TASK DETAILS:
Skip every image and restate the data word for word.

SOURCE DATA:
↓

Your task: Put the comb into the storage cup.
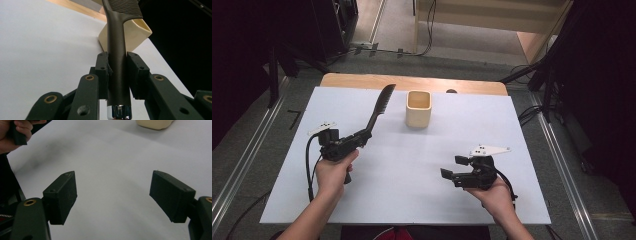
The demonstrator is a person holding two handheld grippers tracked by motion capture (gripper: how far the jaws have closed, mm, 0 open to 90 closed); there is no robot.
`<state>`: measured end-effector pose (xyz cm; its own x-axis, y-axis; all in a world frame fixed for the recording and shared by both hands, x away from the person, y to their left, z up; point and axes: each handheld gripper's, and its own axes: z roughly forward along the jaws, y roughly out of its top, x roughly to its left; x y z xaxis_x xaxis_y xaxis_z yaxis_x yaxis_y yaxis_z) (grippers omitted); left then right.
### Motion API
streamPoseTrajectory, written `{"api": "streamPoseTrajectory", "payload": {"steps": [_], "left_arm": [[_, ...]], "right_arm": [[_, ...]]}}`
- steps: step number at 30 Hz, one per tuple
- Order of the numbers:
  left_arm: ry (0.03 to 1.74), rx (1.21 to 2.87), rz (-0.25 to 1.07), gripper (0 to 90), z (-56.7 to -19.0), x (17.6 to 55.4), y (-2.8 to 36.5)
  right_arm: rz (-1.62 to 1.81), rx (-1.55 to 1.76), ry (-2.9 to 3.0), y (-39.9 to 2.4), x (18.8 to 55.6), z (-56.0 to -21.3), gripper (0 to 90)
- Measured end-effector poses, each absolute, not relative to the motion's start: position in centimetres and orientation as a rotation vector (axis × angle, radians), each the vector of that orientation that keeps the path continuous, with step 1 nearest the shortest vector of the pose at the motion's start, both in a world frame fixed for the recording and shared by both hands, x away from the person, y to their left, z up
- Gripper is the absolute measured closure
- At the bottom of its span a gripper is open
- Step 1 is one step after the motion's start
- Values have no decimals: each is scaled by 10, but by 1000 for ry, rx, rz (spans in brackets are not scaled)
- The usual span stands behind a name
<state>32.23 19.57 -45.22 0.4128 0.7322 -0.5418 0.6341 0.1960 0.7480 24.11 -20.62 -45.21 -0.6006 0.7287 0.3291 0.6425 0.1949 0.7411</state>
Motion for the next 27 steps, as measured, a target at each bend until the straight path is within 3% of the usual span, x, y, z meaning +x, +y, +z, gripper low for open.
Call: {"api": "streamPoseTrajectory", "payload": {"steps": [27], "left_arm": [[1274, 1415, 142, 737, -465, 315, 180]], "right_arm": [[1420, 1373, 2316, -148, 280, -423, 208]]}}
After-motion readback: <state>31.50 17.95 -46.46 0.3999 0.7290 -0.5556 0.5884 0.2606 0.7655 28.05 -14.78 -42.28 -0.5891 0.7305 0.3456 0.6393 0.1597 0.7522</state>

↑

EXPECTED ANSWER:
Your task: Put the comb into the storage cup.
The demonstrator is a person holding two handheld grippers tracked by motion capture (gripper: how far the jaws have closed, mm, 0 open to 90 closed); there is no robot.
`<state>`: measured end-effector pose (xyz cm; its own x-axis, y-axis; all in a world frame fixed for the recording and shared by both hands, x away from the person, y to their left, z up; point and axes: each handheld gripper's, and its own axes: z roughly forward along the jaws, y roughly out of its top, x roughly to its left; x y z xaxis_x xaxis_y xaxis_z yaxis_x yaxis_y yaxis_z) (grippers omitted); left then right.
### Motion API
streamPoseTrajectory, written `{"api": "streamPoseTrajectory", "payload": {"steps": [_], "left_arm": [[_, ...]], "right_arm": [[_, ...]]}}`
- steps: step number at 30 Hz, one per tuple
- Order of the numbers:
  left_arm: ry (0.03 to 1.74), rx (1.21 to 2.87), rz (-0.25 to 1.07), gripper (0 to 90), z (-56.7 to -19.0), x (17.6 to 55.4), y (-2.8 to 36.5)
  right_arm: rz (-1.62 to 1.81), rx (-1.55 to 1.76), ry (-2.9 to 3.0), y (-39.9 to 2.4), x (18.8 to 55.6), z (-56.0 to -21.3), gripper (0 to 90)
- Measured end-effector poses, each absolute, not relative to the motion's start: position in centimetres and orientation as a rotation vector (axis × angle, radians), each the vector of that orientation that keeps the path continuous, with step 1 nearest the shortest vector of the pose at the motion's start, both in a world frame fixed for the recording and shared by both hands, x away from the person, y to their left, z up
- Gripper is the absolute measured closure
- At the bottom of its span a gripper is open
- Step 1 is one step after the motion's start
- Values have no decimals: each is scaled by 10, but by 1000 for ry, rx, rz (spans in brackets are not scaled)
- The usual span stands behind a name
<state>32.23 19.57 -45.22 0.4128 0.7322 -0.5418 0.6341 0.1960 0.7480 24.11 -20.62 -45.21 -0.6006 0.7287 0.3291 0.6425 0.1949 0.7411</state>
Motion for the next 27 steps, as measured, a target at each bend until the straight path is within 3% of the usual span, x, y, z meaning +x, +y, +z, gripper low for open.
Call: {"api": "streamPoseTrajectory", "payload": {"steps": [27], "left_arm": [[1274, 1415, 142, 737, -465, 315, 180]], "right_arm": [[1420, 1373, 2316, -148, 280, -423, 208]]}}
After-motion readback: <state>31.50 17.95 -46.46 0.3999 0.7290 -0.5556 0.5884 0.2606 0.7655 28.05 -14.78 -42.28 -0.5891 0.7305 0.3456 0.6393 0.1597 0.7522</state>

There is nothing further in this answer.